#### Recorded data:
+-------+

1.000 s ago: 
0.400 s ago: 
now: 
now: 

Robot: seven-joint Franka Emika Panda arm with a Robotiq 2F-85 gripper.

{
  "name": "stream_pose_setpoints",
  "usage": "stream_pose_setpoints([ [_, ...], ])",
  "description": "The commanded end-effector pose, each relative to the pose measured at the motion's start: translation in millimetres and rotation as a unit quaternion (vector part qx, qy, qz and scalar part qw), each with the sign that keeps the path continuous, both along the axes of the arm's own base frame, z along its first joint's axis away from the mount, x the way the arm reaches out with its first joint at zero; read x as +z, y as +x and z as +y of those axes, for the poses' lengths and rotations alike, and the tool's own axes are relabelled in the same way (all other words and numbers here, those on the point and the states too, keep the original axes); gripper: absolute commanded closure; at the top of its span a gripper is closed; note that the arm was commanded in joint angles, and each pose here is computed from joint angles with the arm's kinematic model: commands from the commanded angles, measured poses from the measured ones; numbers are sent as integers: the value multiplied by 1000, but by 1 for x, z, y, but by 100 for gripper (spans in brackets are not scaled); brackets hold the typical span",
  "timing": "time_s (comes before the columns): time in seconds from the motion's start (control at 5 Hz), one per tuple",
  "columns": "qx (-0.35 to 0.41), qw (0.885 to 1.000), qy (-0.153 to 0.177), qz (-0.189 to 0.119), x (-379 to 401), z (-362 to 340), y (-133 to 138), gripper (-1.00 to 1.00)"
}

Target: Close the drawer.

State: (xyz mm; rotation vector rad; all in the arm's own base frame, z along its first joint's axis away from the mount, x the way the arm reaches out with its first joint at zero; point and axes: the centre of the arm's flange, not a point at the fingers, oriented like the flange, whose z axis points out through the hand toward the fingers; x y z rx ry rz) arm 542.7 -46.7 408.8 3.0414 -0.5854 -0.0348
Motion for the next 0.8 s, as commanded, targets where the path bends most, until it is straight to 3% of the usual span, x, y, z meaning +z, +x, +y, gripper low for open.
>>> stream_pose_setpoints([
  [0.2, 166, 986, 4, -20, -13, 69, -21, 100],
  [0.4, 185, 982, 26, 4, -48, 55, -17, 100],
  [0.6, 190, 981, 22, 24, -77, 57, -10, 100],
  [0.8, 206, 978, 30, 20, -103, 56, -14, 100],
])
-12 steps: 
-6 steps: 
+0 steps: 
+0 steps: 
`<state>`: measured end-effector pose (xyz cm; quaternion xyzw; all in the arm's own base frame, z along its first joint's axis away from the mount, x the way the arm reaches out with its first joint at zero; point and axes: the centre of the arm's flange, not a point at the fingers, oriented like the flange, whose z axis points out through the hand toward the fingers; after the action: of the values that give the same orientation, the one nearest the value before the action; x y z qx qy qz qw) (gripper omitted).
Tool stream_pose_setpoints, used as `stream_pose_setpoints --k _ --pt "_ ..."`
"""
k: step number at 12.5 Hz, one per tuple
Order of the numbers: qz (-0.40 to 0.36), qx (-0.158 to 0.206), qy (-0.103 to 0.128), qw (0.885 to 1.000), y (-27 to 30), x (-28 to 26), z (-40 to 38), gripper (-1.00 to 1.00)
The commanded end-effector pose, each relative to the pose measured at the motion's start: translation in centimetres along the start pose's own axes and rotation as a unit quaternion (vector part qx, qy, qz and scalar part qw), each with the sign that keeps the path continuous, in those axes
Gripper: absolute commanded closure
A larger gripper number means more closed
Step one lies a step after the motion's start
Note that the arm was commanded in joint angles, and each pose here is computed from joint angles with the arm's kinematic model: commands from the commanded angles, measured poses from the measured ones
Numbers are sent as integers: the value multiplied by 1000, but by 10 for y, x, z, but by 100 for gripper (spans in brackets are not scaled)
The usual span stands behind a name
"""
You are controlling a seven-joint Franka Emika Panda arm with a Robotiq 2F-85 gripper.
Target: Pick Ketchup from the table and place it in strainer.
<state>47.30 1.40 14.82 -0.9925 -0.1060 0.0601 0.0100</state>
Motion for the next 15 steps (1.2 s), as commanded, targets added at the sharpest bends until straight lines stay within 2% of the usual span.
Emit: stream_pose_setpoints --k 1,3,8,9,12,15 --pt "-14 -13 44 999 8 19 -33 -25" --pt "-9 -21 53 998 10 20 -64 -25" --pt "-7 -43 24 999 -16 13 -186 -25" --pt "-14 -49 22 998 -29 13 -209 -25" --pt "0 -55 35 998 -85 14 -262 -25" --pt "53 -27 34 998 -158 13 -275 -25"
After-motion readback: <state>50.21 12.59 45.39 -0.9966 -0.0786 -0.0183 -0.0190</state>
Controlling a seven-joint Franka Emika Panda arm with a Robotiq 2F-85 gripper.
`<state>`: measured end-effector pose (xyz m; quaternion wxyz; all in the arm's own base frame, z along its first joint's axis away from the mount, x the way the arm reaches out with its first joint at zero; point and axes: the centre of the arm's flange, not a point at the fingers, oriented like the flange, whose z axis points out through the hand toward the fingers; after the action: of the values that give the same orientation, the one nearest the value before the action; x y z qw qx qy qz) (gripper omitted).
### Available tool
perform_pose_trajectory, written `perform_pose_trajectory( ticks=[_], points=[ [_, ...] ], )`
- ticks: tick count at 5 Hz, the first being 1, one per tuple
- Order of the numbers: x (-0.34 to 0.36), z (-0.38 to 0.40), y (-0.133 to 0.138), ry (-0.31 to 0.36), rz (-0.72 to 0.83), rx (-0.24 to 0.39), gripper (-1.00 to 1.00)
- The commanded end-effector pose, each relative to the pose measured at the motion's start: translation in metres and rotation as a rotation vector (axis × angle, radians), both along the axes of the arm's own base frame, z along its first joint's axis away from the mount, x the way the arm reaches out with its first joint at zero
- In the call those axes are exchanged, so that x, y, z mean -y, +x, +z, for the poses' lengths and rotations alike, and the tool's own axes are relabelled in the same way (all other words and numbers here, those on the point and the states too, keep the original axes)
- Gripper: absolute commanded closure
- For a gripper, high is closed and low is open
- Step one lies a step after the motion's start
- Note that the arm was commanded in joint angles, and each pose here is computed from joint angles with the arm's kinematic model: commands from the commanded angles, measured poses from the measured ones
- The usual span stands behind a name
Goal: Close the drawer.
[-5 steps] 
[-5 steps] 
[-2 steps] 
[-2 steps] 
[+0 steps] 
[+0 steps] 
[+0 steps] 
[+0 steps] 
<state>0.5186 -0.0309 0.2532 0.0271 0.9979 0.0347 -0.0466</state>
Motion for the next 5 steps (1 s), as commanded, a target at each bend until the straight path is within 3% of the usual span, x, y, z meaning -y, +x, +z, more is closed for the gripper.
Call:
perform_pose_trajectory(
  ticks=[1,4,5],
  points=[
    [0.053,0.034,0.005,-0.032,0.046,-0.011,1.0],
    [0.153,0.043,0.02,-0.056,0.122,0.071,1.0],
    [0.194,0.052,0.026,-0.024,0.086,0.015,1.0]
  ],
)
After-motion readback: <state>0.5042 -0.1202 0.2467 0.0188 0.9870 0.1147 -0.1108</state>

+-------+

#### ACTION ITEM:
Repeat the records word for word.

#### SOLVED PROBLEM:
1.000 s ago: 
0.400 s ago: 
now: 
now: 

Robot: seven-joint Franka Emika Panda arm with a Robotiq 2F-85 gripper.

{
  "name": "stream_pose_setpoints",
  "usage": "stream_pose_setpoints([ [_, ...], ])",
  "description": "The commanded end-effector pose, each relative to the pose measured at the motion's start: translation in millimetres and rotation as a unit quaternion (vector part qx, qy, qz and scalar part qw), each with the sign that keeps the path continuous, both along the axes of the arm's own base frame, z along its first joint's axis away from the mount, x the way the arm reaches out with its first joint at zero; read x as +z, y as +x and z as +y of those axes, for the poses' lengths and rotations alike, and the tool's own axes are relabelled in the same way (all other words and numbers here, those on the point and the states too, keep the original axes); gripper: absolute commanded closure; at the top of its span a gripper is closed; note that the arm was commanded in joint angles, and each pose here is computed from joint angles with the arm's kinematic model: commands from the commanded angles, measured poses from the measured ones; numbers are sent as integers: the value multiplied by 1000, but by 1 for x, z, y, but by 100 for gripper (spans in brackets are not scaled); brackets hold the typical span",
  "timing": "time_s (comes before the columns): time in seconds from the motion's start (control at 5 Hz), one per tuple",
  "columns": "qx (-0.35 to 0.41), qw (0.885 to 1.000), qy (-0.153 to 0.177), qz (-0.189 to 0.119), x (-379 to 401), z (-362 to 340), y (-133 to 138), gripper (-1.00 to 1.00)"
}

Target: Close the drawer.

State: (xyz mm; rotation vector rad; all in the arm's own base frame, z along its first joint's axis away from the mount, x the way the arm reaches out with its first joint at zero; point and axes: the centre of the arm's flange, not a point at the fingers, oriented like the flange, whose z axis points out through the hand toward the fingers; x y z rx ry rz) arm 542.7 -46.7 408.8 3.0414 -0.5854 -0.0348
Motion for the next 0.8 s, as commanded, targets where the path bends most, until it is straight to 3% of the usual span, x, y, z meaning +z, +x, +y, gripper low for open.
>>> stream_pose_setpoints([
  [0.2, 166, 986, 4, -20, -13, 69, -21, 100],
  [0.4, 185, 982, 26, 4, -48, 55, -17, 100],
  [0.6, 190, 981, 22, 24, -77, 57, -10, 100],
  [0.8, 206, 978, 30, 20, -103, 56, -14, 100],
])
-12 steps: 
-6 steps: 
+0 steps: 
+0 steps: 
`<state>`: measured end-effector pose (xyz cm; quaternion xyzw; all in the arm's own base frame, z along its first joint's axis away from the mount, x the way the arm reaches out with its first joint at zero; point and axes: the centre of the arm's flange, not a point at the fingers, oriented like the flange, whose z axis points out through the hand toward the fingers; after the action: of the values that give the same orientation, the one nearest the value before the action; x y z qx qy qz qw) (gripper omitted).
Tool stream_pose_setpoints, used as `stream_pose_setpoints --k _ --pt "_ ..."`
"""
k: step number at 12.5 Hz, one per tuple
Order of the numbers: qz (-0.40 to 0.36), qx (-0.158 to 0.206), qy (-0.103 to 0.128), qw (0.885 to 1.000), y (-27 to 30), x (-28 to 26), z (-40 to 38), gripper (-1.00 to 1.00)
The commanded end-effector pose, each relative to the pose measured at the motion's start: translation in centimetres along the start pose's own axes and rotation as a unit quaternion (vector part qx, qy, qz and scalar part qw), each with the sign that keeps the path continuous, in those axes
Gripper: absolute commanded closure
A larger gripper number means more closed
Step one lies a step after the motion's start
Note that the arm was commanded in joint angles, and each pose here is computed from joint angles with the arm's kinematic model: commands from the commanded angles, measured poses from the measured ones
Numbers are sent as integers: the value multiplied by 1000, but by 10 for y, x, z, but by 100 for gripper (spans in brackets are not scaled)
The usual span stands behind a name
"""
You are controlling a seven-joint Franka Emika Panda arm with a Robotiq 2F-85 gripper.
Target: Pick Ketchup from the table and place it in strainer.
<state>47.30 1.40 14.82 -0.9925 -0.1060 0.0601 0.0100</state>
Motion for the next 15 steps (1.2 s), as commanded, targets added at the sharpest bends until straight lines stay within 2% of the usual span.
Emit: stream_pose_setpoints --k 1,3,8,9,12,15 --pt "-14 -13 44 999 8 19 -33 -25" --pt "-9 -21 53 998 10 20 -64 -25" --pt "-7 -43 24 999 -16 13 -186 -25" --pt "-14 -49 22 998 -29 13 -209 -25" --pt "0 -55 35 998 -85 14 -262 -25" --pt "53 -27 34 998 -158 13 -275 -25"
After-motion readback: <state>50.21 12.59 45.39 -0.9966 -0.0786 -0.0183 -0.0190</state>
Controlling a seven-joint Franka Emika Panda arm with a Robotiq 2F-85 gripper.
`<state>`: measured end-effector pose (xyz m; quaternion wxyz; all in the arm's own base frame, z along its first joint's axis away from the mount, x the way the arm reaches out with its first joint at zero; point and axes: the centre of the arm's flange, not a point at the fingers, oriented like the flange, whose z axis points out through the hand toward the fingers; after the action: of the values that give the same orientation, the one nearest the value before the action; x y z qw qx qy qz) (gripper omitted).
### Available tool
perform_pose_trajectory, written `perform_pose_trajectory( ticks=[_], points=[ [_, ...] ], )`
- ticks: tick count at 5 Hz, the first being 1, one per tuple
- Order of the numbers: x (-0.34 to 0.36), z (-0.38 to 0.40), y (-0.133 to 0.138), ry (-0.31 to 0.36), rz (-0.72 to 0.83), rx (-0.24 to 0.39), gripper (-1.00 to 1.00)
- The commanded end-effector pose, each relative to the pose measured at the motion's start: translation in metres and rotation as a rotation vector (axis × angle, radians), both along the axes of the arm's own base frame, z along its first joint's axis away from the mount, x the way the arm reaches out with its first joint at zero
- In the call those axes are exchanged, so that x, y, z mean -y, +x, +z, for the poses' lengths and rotations alike, and the tool's own axes are relabelled in the same way (all other words and numbers here, those on the point and the states too, keep the original axes)
- Gripper: absolute commanded closure
- For a gripper, high is closed and low is open
- Step one lies a step after the motion's start
- Note that the arm was commanded in joint angles, and each pose here is computed from joint angles with the arm's kinematic model: commands from the commanded angles, measured poses from the measured ones
- The usual span stands behind a name
Goal: Close the drawer.
[-5 steps] 
[-5 steps] 
[-2 steps] 
[-2 steps] 
[+0 steps] 
[+0 steps] 
[+0 steps] 
[+0 steps] 
<state>0.5186 -0.0309 0.2532 0.0271 0.9979 0.0347 -0.0466</state>
Motion for the next 5 steps (1 s), as commanded, a target at each bend until the straight path is within 3% of the usual span, x, y, z meaning -y, +x, +z, more is closed for the gripper.
Call:
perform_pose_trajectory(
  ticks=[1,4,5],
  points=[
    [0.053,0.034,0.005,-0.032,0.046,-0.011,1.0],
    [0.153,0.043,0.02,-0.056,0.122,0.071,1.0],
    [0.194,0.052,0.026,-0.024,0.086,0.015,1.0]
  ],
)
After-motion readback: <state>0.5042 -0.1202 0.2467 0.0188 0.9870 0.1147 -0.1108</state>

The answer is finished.